1. Given that O is the midpoint of AS, we know that AO = OS.
2. Since AB is parallel to RS, we can conclude that ∠ABO and ∠RSO are corresponding angles.
3. By the corresponding angles theorem, we know that if two lines are cut by a transversal and the corresponding angles are congruent, then the lines are parallel.
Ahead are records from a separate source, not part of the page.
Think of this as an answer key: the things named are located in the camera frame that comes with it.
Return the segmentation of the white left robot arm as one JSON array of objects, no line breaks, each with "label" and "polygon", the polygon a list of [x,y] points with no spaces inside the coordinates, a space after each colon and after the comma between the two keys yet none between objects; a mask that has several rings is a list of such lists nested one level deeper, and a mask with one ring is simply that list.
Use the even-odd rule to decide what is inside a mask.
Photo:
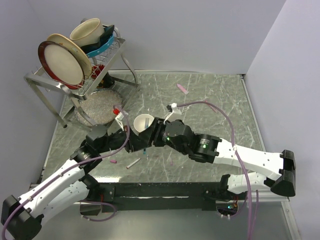
[{"label": "white left robot arm", "polygon": [[7,197],[2,204],[1,232],[15,240],[31,240],[45,222],[76,202],[88,202],[103,195],[98,181],[89,173],[103,159],[125,149],[128,153],[148,148],[154,140],[150,128],[135,134],[129,126],[108,134],[104,125],[94,126],[80,147],[50,177],[16,198]]}]

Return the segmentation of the blue pen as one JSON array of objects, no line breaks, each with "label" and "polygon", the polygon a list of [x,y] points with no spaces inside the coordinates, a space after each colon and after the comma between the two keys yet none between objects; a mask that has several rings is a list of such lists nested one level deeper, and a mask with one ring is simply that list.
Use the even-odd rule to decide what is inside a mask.
[{"label": "blue pen", "polygon": [[[145,118],[145,122],[144,122],[144,129],[146,130],[149,127],[149,118]],[[144,148],[143,149],[143,154],[146,155],[147,154],[147,149]]]}]

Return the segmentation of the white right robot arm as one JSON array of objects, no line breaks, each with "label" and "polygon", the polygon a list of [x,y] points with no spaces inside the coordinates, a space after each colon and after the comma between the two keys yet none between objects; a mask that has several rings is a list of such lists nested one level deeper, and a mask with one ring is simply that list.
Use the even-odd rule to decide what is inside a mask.
[{"label": "white right robot arm", "polygon": [[296,195],[296,161],[290,150],[266,152],[232,144],[213,135],[194,133],[180,119],[169,122],[141,114],[133,126],[139,137],[155,147],[168,146],[198,163],[242,168],[243,174],[221,177],[219,195],[230,199],[246,191],[270,190],[282,197]]}]

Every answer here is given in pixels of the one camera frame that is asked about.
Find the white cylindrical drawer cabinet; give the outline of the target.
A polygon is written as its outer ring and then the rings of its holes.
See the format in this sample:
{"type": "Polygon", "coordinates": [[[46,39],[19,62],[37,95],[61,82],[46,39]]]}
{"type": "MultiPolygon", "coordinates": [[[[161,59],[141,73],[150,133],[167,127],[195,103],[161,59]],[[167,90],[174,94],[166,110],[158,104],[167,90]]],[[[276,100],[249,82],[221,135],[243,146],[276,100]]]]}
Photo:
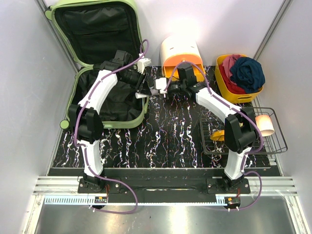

4. Therefore, ∠ABO and ∠RSO are congruent.
5. Since AO = OS and ∠ABO = ∠RSO, we can apply the midpoint theorem.
6. The midpoint theorem states that if a line segment is cut by a midpoint, then the two resulting line segments are congruent.
7. Therefore, BO = OR.
8. Since BO = OR, we can conclude that O is the midpoint of BR.

Thus, we have shown that (i) ∠AOB = ∠SOR and (ii) O is the midpoint of BR.